File metadata and controls

235 lines (182 loc) · 11.2 KB

Disk Image CI Runbook

Operator companion to DISK_IMAGE_CI.md (which covers architecture). This runbook focuses on hands-on setup, day-2 operations, and troubleshooting for the disk image CI pipeline that produces the netboot images (kernel + initramfs + raw + qcow2 + ISO + iPXE + OCI) that NodeInstances boot from.

Audience: operators bootstrapping a new platform install; SREs investigating CI failures; platform admins tuning retention.

Pipeline at a glance

NodePlatform (e.g. ubuntu-24.04-amd64)
       │
       ▼
Operator: provision a CI worker NodeInstance
(provisions Gitea Actions runner with Docker socket access)
       │
       ▼
Push to platform's image-build repo (or trigger via webhook)
       │
       ▼
.gitea/workflows/build.yaml runs:
  - Stage 1: Containerfile builder (mmdebstrap → Debian rootfs)
  - Stage 2: composefs composer (mkcomposefs → fs-verity digest)
  - Stage 3: emit 6 artifact families (kernel, initramfs, raw, qcow2, ISO, iPXE) × amd64 + arm64
       │
       ▼
Cosign keyless signing (Sigstore Fulcio, ephemeral OIDC certs)
       │
       ▼
oras push to registry.example.com/<account>/disk-images/<platform>:<version>
       │
       ▼
DiskImageWebhook fires (POST /api/v1/system/webhooks/disk_image_built)
       │
       ▼
DiskImagePublicationProcessor:
  - Verify Cosign signature against NodePlatform's cosign_identity_regexp
  - Verify fs-verity digest from artifact metadata
  - Create DiskImagePublication row (status=published)
       │
       ▼
Platform now serves netboot from this image for any NodeInstance
booting from this NodePlatform

Phase 1 — Provision a CI worker ✅

The CI worker is a Worker row (role ci_worker) — not a NodeInstance. The platform issues a registration token; the operator installs and registers a Gitea Actions runner against it on a host of their choosing (any docker-capable Linux box; doesn't have to be a Powernode-managed node).

platform.system_provision_ci_worker({
  name: "image-builder-1"   // operator-chosen identifier; this is the ONLY parameter
})
// → { worker: { id, name, role: "ci_worker", token: "<one-time-displayed>" }, ... }

Earlier doc revisions implied the action took hostname, provider_region_id, provider_instance_type_id, and build_targets and provisioned a managed NodeInstance — none of that is correct.

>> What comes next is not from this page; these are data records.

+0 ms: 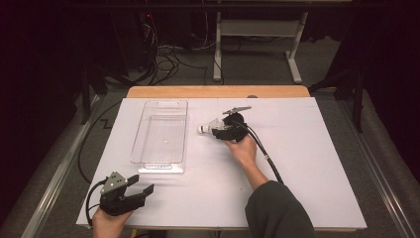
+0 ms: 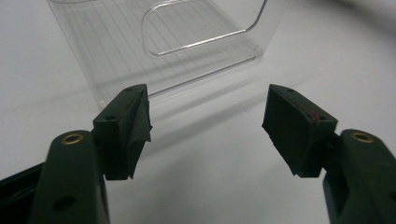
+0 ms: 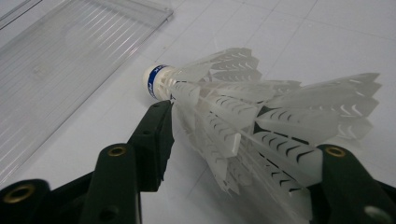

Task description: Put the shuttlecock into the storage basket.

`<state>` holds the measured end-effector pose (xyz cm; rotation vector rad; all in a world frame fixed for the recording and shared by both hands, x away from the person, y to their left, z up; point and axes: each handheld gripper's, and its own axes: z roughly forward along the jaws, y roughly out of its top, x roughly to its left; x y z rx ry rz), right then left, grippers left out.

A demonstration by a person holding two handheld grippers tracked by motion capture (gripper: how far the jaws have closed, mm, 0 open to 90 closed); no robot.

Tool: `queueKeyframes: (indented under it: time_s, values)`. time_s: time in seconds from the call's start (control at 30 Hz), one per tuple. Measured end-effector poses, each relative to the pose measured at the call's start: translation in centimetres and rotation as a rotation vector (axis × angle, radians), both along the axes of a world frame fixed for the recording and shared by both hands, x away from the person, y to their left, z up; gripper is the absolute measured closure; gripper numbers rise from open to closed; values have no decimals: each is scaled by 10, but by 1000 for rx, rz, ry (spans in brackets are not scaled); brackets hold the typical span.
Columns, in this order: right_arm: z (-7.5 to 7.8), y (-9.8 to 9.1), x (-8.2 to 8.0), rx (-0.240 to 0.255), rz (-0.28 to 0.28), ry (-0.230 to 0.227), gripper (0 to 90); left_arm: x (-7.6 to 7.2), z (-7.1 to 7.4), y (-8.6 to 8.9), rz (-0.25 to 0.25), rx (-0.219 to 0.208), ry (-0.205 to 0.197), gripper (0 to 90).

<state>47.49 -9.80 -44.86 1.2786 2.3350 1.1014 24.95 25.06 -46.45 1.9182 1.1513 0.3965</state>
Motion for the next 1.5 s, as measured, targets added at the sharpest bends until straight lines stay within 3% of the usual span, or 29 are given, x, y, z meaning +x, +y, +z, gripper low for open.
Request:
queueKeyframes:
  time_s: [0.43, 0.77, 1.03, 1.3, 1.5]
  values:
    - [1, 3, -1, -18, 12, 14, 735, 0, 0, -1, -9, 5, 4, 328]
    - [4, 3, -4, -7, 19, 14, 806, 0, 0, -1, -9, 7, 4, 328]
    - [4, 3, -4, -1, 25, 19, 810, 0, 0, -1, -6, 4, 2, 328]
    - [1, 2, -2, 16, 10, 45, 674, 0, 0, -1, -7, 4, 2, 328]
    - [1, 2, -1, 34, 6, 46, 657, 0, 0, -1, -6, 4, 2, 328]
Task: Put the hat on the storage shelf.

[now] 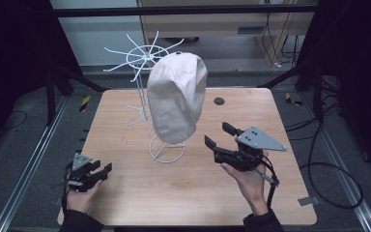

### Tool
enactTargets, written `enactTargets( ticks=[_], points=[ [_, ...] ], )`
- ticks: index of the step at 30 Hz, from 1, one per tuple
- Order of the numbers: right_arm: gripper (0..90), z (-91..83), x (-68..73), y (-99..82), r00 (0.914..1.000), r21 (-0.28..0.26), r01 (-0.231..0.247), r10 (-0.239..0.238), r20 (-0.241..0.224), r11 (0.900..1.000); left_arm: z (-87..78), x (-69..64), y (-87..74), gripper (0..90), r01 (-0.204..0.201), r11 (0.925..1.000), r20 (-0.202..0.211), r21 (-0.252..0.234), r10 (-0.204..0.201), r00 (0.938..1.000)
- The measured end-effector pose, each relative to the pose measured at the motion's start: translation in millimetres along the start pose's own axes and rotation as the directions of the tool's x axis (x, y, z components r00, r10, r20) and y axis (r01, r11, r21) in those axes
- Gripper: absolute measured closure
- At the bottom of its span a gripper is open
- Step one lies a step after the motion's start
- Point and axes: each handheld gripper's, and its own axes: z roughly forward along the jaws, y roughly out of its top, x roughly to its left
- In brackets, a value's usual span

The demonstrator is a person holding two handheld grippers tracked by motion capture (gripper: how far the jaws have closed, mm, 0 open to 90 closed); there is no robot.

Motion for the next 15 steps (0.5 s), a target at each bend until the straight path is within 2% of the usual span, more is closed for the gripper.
enactTargets(
  ticks=[3, 7, 11, 15],
  points=[
    [27.9, -5.5, -13.2, -13.5, 0.9995, 0.035, -0.029, 0.029, 0.013, 0.9990, 0.2, -1.1, 0.5, 52.6, -0.001, 1.0000, 0.011, 0.001, 0.001, 0.9999],
    [27.3, -11.2, -35.2, -36.4, 0.9961, 0.088, -0.083, 0.080, 0.036, 0.9926, -0.8, -1.9, 1.1, 56.9, -0.002, 1.0000, 0.029, 0.001, 0.002, 0.9996],
    [25.6, -15.8, -59.3, -64.4, 0.9891, 0.148, -0.116, 0.100, 0.108, 0.9822, -0.6, -1.3, 0.4, 57.3, -0.001, 1.0000, 0.031, 0.001, 0.001, 0.9995],
    [22.1, -17.8, -80.2, -85.8, 0.9794, 0.170, -0.156, 0.130, 0.155, 0.9731, -0.1, 0.0, -0.3, 55.2, -0.005, 1.0000, 0.024, 0.000, 0.005, 0.9997]
  ],
)
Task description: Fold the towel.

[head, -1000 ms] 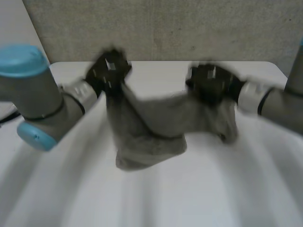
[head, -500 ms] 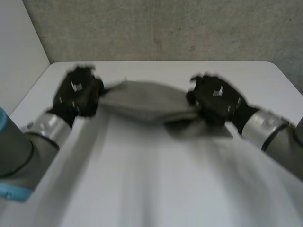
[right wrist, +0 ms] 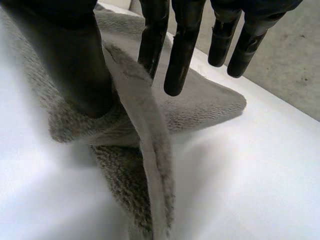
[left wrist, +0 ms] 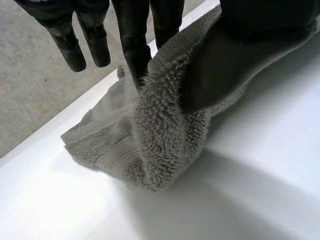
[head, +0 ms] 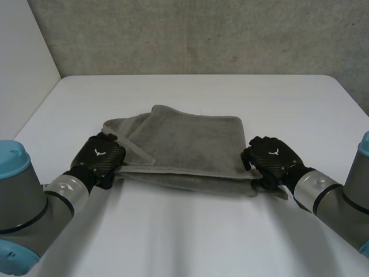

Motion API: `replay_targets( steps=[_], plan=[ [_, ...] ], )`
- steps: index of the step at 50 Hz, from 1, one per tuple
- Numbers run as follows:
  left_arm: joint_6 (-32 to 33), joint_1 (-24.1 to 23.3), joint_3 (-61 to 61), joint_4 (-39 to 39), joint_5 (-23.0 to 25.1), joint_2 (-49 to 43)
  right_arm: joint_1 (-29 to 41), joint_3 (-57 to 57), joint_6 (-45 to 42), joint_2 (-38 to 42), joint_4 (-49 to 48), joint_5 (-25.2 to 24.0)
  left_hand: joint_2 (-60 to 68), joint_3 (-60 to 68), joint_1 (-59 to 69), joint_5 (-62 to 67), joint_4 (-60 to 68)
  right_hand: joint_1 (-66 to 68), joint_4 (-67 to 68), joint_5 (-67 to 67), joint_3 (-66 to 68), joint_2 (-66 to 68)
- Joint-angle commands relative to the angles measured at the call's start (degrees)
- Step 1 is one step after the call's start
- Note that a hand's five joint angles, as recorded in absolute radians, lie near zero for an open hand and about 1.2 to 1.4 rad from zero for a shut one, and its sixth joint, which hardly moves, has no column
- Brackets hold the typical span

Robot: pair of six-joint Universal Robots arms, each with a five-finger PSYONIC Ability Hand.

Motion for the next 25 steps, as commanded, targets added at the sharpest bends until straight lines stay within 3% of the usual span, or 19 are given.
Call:
replay_targets(
  steps=[1,5,6,7,8,11,12,13,15,16,17,25],
  plan=[
    [-0.1,2.2,0.0,0.2,0.0,0.2,-2.6,-0.2,0.6,-0.1,0.4,0.1,4.1,-3.0,5.8,3.7,-3.4,0.0,-4.4,0.6,-2.5,-1.5],
    [-0.1,2.4,0.0,0.1,0.1,0.2,-3.1,-0.3,0.6,0.4,0.4,-0.1,4.1,-3.0,5.8,3.7,-3.4,8.9,-4.4,9.6,-2.5,7.4],
    [-0.1,2.4,0.0,0.2,0.2,0.3,-3.3,-0.4,0.5,0.9,0.6,-0.3,4.1,-3.0,5.8,3.7,-3.4,24.3,-4.4,24.9,-2.5,22.7],
    [-0.1,2.4,0.0,0.2,0.3,0.2,-3.3,-0.4,0.5,0.9,0.6,-0.3,4.1,-3.0,5.8,3.7,-3.4,24.4,-4.4,25.0,-2.5,22.9],
    [-0.1,2.4,0.0,0.2,0.3,0.2,-3.7,-1.0,0.4,1.1,0.7,-0.4,4.1,-3.0,5.8,3.7,-3.4,33.2,-4.4,33.8,-2.5,31.7],
    [-0.2,2.4,-0.1,0.2,0.3,0.2,-5.0,-1.3,0.7,0.3,1.0,-1.0,4.1,-3.0,5.8,3.7,-3.4,33.3,-4.4,33.9,-2.5,31.7],
    [-0.2,2.4,-0.2,0.2,0.4,0.2,-5.8,-1.3,1.1,-0.2,1.1,-1.3,-6.4,-3.0,-4.7,-6.8,-3.4,33.3,-4.4,33.9,-2.5,31.7],
    [-0.2,2.4,-0.2,0.2,0.4,0.2,-5.8,-1.3,1.1,-0.2,1.1,-1.3,-6.5,-3.0,-4.8,-6.9,-3.4,33.3,-4.4,33.9,-2.5,31.7],
    [-0.2,2.4,-0.3,0.2,0.6,0.2,-6.5,-1.3,1.3,-1.1,1.1,-1.4,-47.5,-3.0,-45.8,-47.8,-3.4,33.3,-4.4,33.9,-2.5,31.7],
    [-0.2,2.4,-0.3,0.2,0.6,0.2,-7.2,-1.3,1.3,-2.7,1.0,-1.4,-47.7,-3.0,-46.0,-48.1,-3.4,33.3,-4.4,33.9,-2.5,31.7],
    [-0.2,2.4,-0.3,0.1,0.6,0.2,-7.9,-1.3,1.2,-4.0,1.1,-1.4,-57.4,-3.0,-55.7,-57.7,-3.4,33.3,-4.4,33.9,-2.5,31.7],
    [-0.2,2.5,-0.2,0.3,1.1,0.0,-10.5,-1.3,1.2,-4.6,1.0,-2.3,-58.6,-3.0,-56.9,-59.0,-3.4,33.3,-4.4,33.9,-2.5,31.7]
  ],
)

The action is synchronous and just mints a Worker row + token.

Install + register the runner manually (per Gitea Actions docs) using the returned token:

# On the operator's chosen host
mkdir -p /opt/gitea-runner && cd /opt/gitea-runner
curl -LO https://gitea.com/.../act_runner
./act_runner register --instance https://gitea.example.org --token "<the-token>" \
  --labels "amd64,arm64,disk-image-builder"
./act_runner daemon &

Verify the runner is registered:

platform.system_list_ci_workers()
// → { workers: [{ id, name, role: "ci_worker", status: "online", ... }] }

For multi-arch builds, you can either use one runner with multi-arch QEMU emulation (cross-build amd64 from arm64 via binfmt) or two runners (faster but more setup). Recommend: one for low-volume; two for daily builds.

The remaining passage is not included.